O aquecimento da economia e a necessidade de qualificação

Não é novidade que a economia brasileira está aquecida (ou em estado de aquecimento) devido aos mais variados investimentos que chegam às regiões deste país de dimensões continentais. Apesar do PIB (Produto Interno Bruto) não acompanhar o volume de investimentos que chega (pela lógica, quanto mais investimento recebemos maior deveria ser o PBI, ou não?!), há uma real e gritante necessidade de profissionais qualificados em nosso mercado.

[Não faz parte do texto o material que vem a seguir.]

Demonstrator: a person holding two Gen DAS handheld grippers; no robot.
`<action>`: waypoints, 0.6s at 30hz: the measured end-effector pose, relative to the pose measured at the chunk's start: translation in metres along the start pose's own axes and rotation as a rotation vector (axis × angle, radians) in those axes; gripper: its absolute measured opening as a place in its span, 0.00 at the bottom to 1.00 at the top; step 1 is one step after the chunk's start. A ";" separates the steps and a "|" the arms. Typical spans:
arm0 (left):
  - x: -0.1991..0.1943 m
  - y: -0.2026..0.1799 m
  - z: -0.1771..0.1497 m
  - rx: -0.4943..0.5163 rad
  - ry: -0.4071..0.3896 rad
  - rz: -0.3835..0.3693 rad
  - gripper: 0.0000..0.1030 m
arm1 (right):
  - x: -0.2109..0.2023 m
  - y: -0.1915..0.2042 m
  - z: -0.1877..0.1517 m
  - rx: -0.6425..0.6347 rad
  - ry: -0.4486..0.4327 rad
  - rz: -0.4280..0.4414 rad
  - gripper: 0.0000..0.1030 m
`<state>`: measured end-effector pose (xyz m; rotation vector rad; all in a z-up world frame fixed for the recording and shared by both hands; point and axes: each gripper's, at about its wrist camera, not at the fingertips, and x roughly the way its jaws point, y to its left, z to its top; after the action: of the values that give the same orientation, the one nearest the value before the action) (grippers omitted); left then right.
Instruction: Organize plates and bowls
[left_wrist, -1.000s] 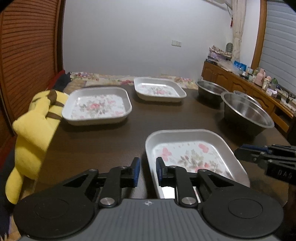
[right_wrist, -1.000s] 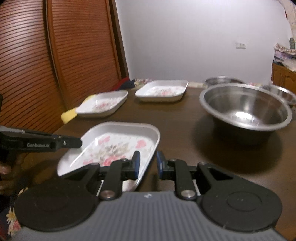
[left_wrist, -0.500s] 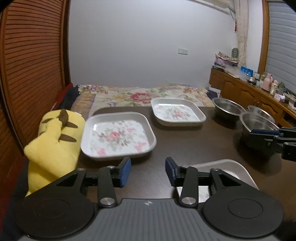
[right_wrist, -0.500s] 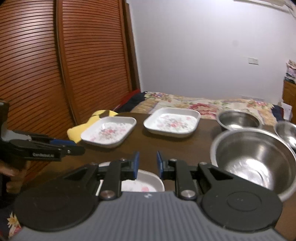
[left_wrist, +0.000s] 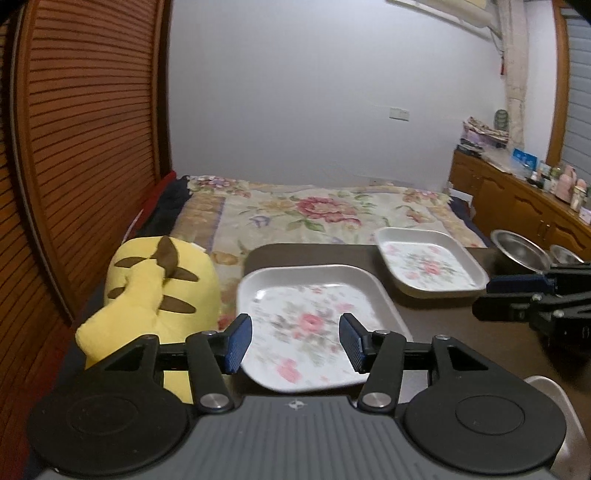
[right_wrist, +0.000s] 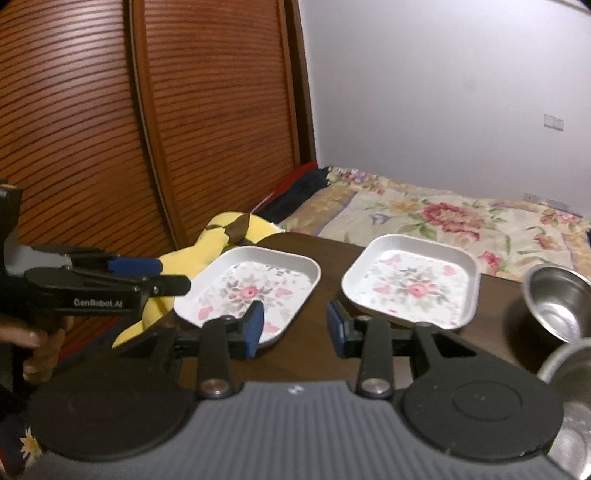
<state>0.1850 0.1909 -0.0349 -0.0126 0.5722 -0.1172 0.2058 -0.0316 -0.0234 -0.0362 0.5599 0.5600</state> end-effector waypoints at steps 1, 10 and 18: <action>0.005 0.006 0.001 -0.005 0.003 0.003 0.53 | 0.006 0.000 0.001 0.001 0.013 0.003 0.38; 0.043 0.035 0.003 -0.024 0.038 -0.019 0.51 | 0.048 0.006 0.015 -0.016 0.096 0.000 0.38; 0.064 0.048 -0.004 -0.052 0.069 -0.065 0.42 | 0.080 0.001 0.013 0.008 0.176 -0.007 0.38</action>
<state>0.2414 0.2309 -0.0754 -0.0779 0.6440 -0.1665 0.2682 0.0109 -0.0529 -0.0809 0.7331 0.5509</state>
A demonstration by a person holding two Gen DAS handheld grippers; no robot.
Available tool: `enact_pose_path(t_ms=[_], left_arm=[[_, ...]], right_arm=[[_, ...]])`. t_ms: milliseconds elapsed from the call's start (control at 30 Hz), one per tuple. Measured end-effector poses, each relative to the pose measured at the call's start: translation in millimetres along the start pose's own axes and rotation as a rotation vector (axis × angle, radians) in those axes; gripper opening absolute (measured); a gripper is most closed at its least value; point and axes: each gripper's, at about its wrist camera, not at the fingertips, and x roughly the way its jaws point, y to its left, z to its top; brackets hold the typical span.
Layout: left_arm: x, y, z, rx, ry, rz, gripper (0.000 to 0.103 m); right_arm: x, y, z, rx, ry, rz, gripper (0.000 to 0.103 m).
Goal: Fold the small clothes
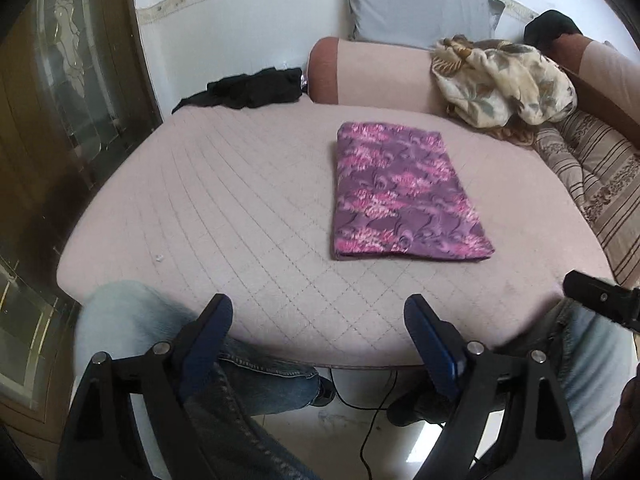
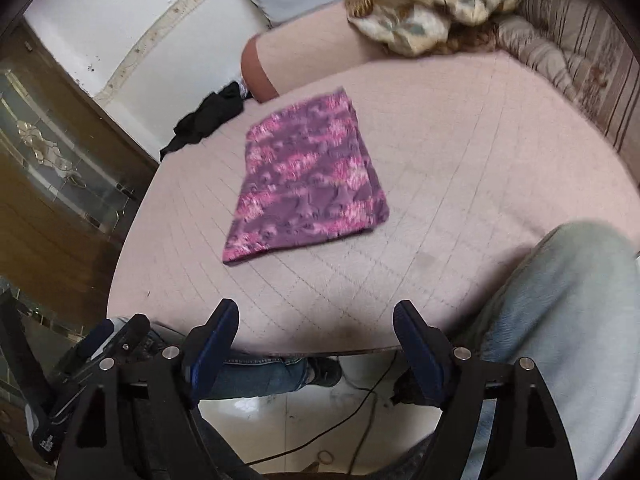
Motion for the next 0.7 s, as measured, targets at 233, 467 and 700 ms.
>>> enact_pose_path(t_ms=[233,467,700], left_arm=[[-41,-4,16,0.004,-0.038,0.002,0.087],[-82,-8,20,0.004,-0.112,-0.017,0.088],[-111,-7,25,0.010,-0.195,-0.002,0.091]], right_arm=[[-62,27,12,-0.071,-0.107,-0.045,0.084],[-105,54,16,-0.143,-0.187,-0.090,0.084],[-125,68,17,-0.196,-0.224,-0.129,0.085]])
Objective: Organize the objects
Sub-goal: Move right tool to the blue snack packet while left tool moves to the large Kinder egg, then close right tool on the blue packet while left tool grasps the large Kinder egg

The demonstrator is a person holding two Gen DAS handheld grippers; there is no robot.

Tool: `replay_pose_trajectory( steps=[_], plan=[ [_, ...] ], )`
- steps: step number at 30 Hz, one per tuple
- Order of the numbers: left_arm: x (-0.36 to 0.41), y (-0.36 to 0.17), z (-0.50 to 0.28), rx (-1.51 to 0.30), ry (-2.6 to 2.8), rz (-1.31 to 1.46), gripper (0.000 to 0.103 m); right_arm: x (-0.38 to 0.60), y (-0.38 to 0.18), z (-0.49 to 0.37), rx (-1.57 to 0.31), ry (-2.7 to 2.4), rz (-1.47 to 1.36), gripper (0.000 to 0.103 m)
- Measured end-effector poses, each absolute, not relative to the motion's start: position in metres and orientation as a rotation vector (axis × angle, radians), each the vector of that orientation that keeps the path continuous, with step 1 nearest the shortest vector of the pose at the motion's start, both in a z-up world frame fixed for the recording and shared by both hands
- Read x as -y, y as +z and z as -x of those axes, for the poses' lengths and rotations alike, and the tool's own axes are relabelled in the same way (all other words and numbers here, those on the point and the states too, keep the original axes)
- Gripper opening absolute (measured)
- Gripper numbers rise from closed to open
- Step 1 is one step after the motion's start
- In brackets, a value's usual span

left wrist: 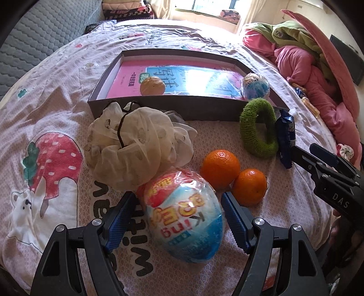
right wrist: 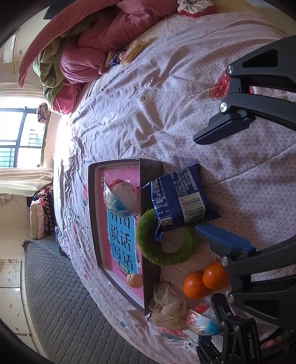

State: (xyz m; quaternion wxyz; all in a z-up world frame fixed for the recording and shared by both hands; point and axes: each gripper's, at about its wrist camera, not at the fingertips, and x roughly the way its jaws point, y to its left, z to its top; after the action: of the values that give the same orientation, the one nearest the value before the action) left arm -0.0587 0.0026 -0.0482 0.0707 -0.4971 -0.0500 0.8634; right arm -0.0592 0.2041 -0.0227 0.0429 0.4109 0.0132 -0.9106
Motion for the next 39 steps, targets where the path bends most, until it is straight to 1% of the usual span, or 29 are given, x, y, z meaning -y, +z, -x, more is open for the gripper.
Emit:
replay_pose_trajectory(
  steps=[9, 13, 17, 19, 21, 23, 25, 32, 39],
  plan=[
    [0.001, -0.052, 0.061, 0.156, 2.59, 1.473, 0.078, -0.203, -0.026, 0.077, -0.019, -2.742, -1.24, 0.072],
    [0.002, -0.053, 0.061, 0.16, 2.582, 1.472, 0.078, -0.204, -0.03, 0.086, 0.025, -2.701, -1.235, 0.077],
    [0.001, -0.053, 0.061, 0.161, 2.583, 1.465, 0.078, -0.208, -0.036, 0.096, 0.064, -2.697, -1.267, 0.077],
    [0.0, -0.053, 0.061, 0.155, 2.588, 1.463, 0.075, -0.212, -0.038, 0.098, 0.115, -2.682, -1.272, 0.077],
    [0.0, -0.053, 0.062, 0.154, 2.594, 1.456, 0.072, -0.214, -0.039, 0.099, 0.148, -2.672, -1.272, 0.075],
    [0.001, -0.054, 0.062, 0.157, 2.591, 1.454, 0.071, -0.214, -0.038, 0.099, 0.158, -2.669, -1.259, 0.064],
    [0.002, -0.054, 0.062, 0.161, 2.589, 1.453, 0.071, -0.212, -0.037, 0.099, 0.144, -2.672, -1.246, 0.06],
    [0.007, -0.05, 0.061, 0.22, 2.584, 1.437, 0.07, -0.211, -0.034, 0.095, 0.137, -2.689, -1.216, 0.056],
    [0.002, -0.035, 0.055, 0.213, 2.59, 1.389, 0.07, -0.21, -0.02, 0.085, 0.125, -2.708, -1.17, 0.056]
  ],
)
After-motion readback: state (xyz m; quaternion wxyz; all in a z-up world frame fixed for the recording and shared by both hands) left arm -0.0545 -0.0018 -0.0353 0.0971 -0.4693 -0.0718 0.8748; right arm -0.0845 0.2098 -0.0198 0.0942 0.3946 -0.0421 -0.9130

Claro que há regiões que vão necessitar de profissionais específicos – de acordo com seu perfil vocacional (tecnologia, agricultura, petróleo e gás, etc.), mas o que vemos hoje é o deslocamento de mentes capacitadas para novos centros de desenvolvimento e de expansão. Um olhar mais atento, vamos perceber que estrangeiros – talvez a sua maioria os europeus, pelo fato da crise hoje existente lá-, estão a chegar nesta “nova galinha dos ovos de ouro” (percepção de muitos sobre a economia brasileira). Não quero instigar o preconceito contra estrangeiros, ou mesmo contra brasileiros que querem aproveitar o boom que estamos vivenciando; antes, quero atentar para necessidade de qualificação gerada pelo aquecimento da economia…para a sua necessidade de qualificação.

Dentre as várias qualidades que são atribuídas ao povo brasileiro, a que vejo com mais destaque agora – e que infelizmente ainda não desenvolvemos bem -, é a capacidade de planejamento a longo prazo. Investimentos estruturadores chegaram com uma força que não imaginávamos e torna-se imperativo a atenção individual sobre o aperfeiçoamento. Existe cursos de pós-graduação no brasil contribuindo para que a prática seja aperfeiçoada e que a visão de futuro tenha um carinho especial sobre o contexto local. Se perdemos tempo deslumbrados com as conquistas econômicas e esportivas (entenda: estaleiros refinarias, copa do mundo… ), agora está na hora da qualificação com fins de revolução – técnica, social e política.

A morosidade e o jeitinho brasileiros ainda impedem que nosso país seja considerado independente e forte – e porque não dizer, maduro em termos de atitudes. Particularmente, vislumbro mudanças gradativas e constantes. Cada vez mais os profissionais procuram se qualificar e cada vez mais cresce a oferta de pessoas muito bem qualificas, obrigado! Você… Brasileiro (a)… vai correr para “curtir” a onda de oportunidades ou vai ficar tomando um cafezinho no barzinho da esquina? O barzinho de hoje é a franquia de amanhã… e onde você estará?!